Date of Award

Summer 2016

Document Type


Degree Name

Doctor of Philosophy in Computing Sciences - (Ph.D.)


Computer Science

First Advisor

Chase Qishi Wu

Second Advisor

Cristian Borcea

Third Advisor

Alexandros V. Gerbessiotis

Fourth Advisor

Xiaoning Ding

Fifth Advisor

Yi Chen


Many extreme-scale scientific applications generate colossal amounts of data that require an increasing number of processors for parallel processing. The research in this dissertation is focused on optimizing the performance of data-intensive parallel scientific visualization and computing.

In parallel scientific visualization, there exist three well-known parallel archi­tectures, i.e., sort-first/middle/last. The research in this dissertation studies the composition stage of the sort-last architecture for scientific visualization and proposes a generalized method, namely, Grouping More and Pairing Less (GMPL), for order-independent image composition workflow scheduling in sort-last parallel rendering. The technical merits of GMPL are two-fold: i) it takes a prime factorization-based approach for processor grouping, which not only obviates the common restriction in existing methods on the total number of processors to fully utilize computing resources, but also breaks down processors to the lowest level with a minimum number of peers in each group to achieve high concurrency and save communication cost; ii) within each group, it employs an improved direct send method to narrow down each processor’s pairing scope to further reduce communication overhead and increase composition efficiency. The performance superiority of GMPL over existing methods is evaluated through rigorous theoretical analysis and further verified by extensive experimental results on a high-performance visualization cluster.

The research in this dissertation also parallelizes the over operator, which is commonly used for α-blending in various visualization techniques. Compared with its predecessor, the fully generalized over operator is n-operator compatible. To demonstrate the advantages of the proposed operator, the proposed operator is applied to the asynchronous and order-dependent image composition problem in parallel visualization.

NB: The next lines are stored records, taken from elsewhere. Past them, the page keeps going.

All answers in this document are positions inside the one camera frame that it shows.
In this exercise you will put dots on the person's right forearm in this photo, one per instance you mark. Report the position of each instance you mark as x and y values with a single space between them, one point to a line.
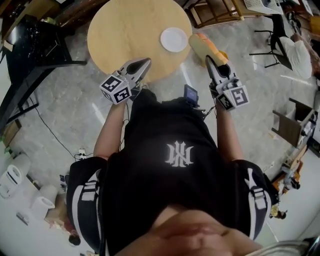
228 135

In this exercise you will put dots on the small device with blue screen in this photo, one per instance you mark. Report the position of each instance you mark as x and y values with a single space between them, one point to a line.
191 94

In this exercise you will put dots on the person's black printed shirt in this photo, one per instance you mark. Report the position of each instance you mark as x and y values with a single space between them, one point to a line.
160 185

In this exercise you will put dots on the white perforated chair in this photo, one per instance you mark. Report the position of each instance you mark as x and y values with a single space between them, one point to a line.
265 6

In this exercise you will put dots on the small white appliance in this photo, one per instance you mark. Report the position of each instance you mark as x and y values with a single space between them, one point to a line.
43 201

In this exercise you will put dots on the person's chin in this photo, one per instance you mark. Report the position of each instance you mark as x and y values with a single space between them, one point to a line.
202 232

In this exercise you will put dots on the large white appliance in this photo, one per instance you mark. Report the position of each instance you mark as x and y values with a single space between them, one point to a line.
13 175

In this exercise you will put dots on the person's left forearm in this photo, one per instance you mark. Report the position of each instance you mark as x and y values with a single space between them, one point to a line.
110 130

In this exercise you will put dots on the white round plate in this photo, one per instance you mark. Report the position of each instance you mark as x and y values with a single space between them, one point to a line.
173 40

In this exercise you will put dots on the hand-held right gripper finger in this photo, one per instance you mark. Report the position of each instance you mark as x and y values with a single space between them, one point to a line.
212 71
232 71

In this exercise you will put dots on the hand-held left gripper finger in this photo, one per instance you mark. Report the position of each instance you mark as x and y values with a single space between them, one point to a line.
144 71
136 60

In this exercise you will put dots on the black metal chair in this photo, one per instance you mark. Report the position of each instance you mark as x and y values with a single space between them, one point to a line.
278 32

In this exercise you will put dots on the white power strip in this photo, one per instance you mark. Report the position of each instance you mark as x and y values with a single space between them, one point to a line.
81 153

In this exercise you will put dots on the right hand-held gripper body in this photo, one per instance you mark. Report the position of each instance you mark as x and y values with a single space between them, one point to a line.
236 96

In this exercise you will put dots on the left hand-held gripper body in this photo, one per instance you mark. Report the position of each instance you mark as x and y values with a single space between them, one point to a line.
117 87

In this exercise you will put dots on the wooden chair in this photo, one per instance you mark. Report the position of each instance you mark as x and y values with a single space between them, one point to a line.
215 12

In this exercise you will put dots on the black table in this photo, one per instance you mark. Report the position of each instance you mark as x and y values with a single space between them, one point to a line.
37 50

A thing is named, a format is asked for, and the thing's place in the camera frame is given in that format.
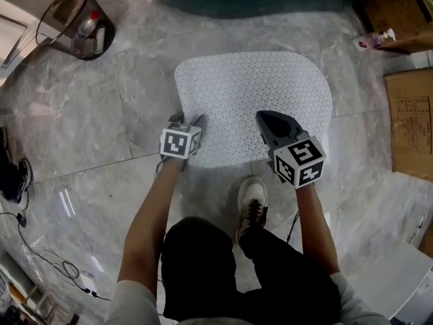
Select cluttered low rack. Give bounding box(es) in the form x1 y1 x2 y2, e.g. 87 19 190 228
0 252 79 325

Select white dotted bath mat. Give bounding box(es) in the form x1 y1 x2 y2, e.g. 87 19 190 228
174 51 335 169

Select clear bottle red cap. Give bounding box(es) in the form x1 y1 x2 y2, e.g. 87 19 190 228
74 9 101 41

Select person's left forearm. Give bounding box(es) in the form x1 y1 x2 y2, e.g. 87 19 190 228
116 156 186 293

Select person's right forearm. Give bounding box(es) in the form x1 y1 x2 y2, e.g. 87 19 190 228
295 180 342 278

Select white pump bottle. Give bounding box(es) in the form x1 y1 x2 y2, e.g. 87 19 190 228
350 28 397 51

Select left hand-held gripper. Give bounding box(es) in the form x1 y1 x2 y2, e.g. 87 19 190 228
158 111 208 172

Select large cardboard box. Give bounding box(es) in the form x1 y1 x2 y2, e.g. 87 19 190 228
383 67 433 183

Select person's white sneaker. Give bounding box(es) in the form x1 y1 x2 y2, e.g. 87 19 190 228
234 175 269 247

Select small cardboard box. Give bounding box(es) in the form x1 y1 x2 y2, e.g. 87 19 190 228
350 0 433 55

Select dark storage basket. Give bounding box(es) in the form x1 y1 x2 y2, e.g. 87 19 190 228
35 0 116 62

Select person's black trousers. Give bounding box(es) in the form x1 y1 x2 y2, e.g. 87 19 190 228
160 216 342 324

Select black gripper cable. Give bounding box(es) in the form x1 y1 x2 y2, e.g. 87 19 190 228
285 211 302 244
154 160 170 179

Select black and white wires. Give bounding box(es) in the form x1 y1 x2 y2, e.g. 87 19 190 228
0 211 113 303

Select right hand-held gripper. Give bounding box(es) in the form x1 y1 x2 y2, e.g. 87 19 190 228
255 110 328 190

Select white panel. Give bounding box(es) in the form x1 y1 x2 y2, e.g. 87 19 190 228
350 239 433 322

In addition, the dissertation research also proposes a very-high-speed pipeline-based architecture for parallel sort-last visualization of big data by developing and integrating three component techniques: i) a fully parallelized per-ray integration method that significantly reduces the number of iterations required for image rendering; ii) a real-time over operator that not only eliminates the restriction of pre-sorting and order-dependency, but also facilitates a high degree of parallelization for image composition.

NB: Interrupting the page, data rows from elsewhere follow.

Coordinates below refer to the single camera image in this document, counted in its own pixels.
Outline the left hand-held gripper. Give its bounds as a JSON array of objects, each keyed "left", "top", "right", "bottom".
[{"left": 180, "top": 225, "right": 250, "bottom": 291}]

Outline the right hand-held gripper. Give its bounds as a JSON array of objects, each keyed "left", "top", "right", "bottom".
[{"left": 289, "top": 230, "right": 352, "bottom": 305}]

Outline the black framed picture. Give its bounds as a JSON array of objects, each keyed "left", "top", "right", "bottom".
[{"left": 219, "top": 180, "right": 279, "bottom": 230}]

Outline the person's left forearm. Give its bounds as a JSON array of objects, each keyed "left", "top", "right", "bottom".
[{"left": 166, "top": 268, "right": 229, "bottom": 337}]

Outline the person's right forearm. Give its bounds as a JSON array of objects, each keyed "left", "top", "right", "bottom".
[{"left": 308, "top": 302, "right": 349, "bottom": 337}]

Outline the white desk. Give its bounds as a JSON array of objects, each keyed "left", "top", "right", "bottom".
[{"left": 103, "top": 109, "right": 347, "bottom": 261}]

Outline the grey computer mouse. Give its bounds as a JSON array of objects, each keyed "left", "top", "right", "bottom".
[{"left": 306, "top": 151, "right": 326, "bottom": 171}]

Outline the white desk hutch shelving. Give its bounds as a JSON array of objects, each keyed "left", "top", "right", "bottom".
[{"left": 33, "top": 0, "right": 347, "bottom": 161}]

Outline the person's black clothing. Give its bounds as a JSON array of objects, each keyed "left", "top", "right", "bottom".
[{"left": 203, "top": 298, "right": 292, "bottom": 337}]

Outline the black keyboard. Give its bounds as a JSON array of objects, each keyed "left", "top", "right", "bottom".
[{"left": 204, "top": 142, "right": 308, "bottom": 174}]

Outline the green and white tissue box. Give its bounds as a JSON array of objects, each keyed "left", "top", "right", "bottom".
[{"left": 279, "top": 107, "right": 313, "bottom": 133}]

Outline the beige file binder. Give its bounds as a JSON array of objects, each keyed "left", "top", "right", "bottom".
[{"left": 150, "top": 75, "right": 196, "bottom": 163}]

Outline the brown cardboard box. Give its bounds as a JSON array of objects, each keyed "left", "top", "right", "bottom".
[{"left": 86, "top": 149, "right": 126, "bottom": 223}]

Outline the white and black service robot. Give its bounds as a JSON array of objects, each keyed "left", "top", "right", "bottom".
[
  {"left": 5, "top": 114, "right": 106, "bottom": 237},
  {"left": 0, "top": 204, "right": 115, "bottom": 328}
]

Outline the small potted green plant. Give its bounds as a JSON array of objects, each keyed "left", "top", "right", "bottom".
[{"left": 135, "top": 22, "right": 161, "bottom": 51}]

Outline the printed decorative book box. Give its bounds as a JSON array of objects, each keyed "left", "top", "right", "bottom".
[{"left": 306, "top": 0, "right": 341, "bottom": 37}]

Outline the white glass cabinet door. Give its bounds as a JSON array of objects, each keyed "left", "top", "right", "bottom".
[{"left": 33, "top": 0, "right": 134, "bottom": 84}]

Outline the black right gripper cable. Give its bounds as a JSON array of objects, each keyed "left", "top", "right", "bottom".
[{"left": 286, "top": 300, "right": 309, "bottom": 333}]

In parallel scientific computing, the research goal is to optimize QR decom­position, which is one primary algebraic decomposition procedure and plays an important role in scientific computing. QR decomposition produces orthogonal bases, i.e.,“core” bases for a given matrix, and oftentimes can be leveraged to build a complete solution to many fundamental scientific computing problems including Least Squares Problem, Linear Equations Problem, Eigenvalue Problem. A new matrix decomposition method is proposed to improve time efficiency of parallel computing and provide a rigorous proof of its numerical stability.

The proposed solutions demonstrate significant performance improvement over existing methods for data-intensive parallel scientific visualization and computing. Considering the ever-increasing data volume in various science domains, the research in this dissertation have a great impact on the success of next-generation large-scale scientific applications.